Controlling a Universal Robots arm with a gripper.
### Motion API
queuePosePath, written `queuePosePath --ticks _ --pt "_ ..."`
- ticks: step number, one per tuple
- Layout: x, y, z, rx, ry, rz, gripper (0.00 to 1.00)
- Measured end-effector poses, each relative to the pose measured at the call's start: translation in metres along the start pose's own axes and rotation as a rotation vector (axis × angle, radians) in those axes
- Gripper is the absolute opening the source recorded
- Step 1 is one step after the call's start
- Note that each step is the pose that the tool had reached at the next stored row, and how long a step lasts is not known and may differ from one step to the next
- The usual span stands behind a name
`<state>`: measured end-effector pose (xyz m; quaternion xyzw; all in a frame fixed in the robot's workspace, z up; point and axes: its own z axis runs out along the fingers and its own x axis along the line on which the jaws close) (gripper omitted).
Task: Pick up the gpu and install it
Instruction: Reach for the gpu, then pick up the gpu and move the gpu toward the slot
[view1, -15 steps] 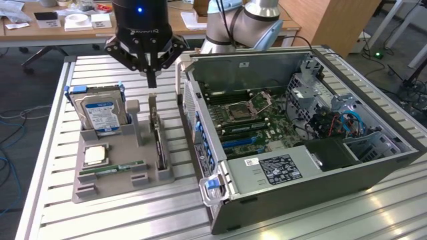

● ● ● ● ●

--- TASK TO CARRY OUT ---
Give back, exactly and with nothing added, the lines from the line with "- Step 1 is one step after the call's start" through the final line of the data, both included; leave pictures out.

--- WRITTEN ANSWER ---
- Step 1 is one step after the call's start
- Note that each step is the pose that the tool had reached at the next stored row, and how long a step lasts is not known and may differ from one step to the next
- The usual span stands behind a name
`<state>`: measured end-effector pose (xyz m; quaternion xyzw; all in a frame fixed in the robot's workspace, z up; point and axes: its own z axis runs out along the fingers and its own x axis along the line on which the jaws close) (gripper omitted).
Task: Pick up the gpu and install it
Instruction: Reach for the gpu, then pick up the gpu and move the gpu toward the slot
[view1, -15 steps] 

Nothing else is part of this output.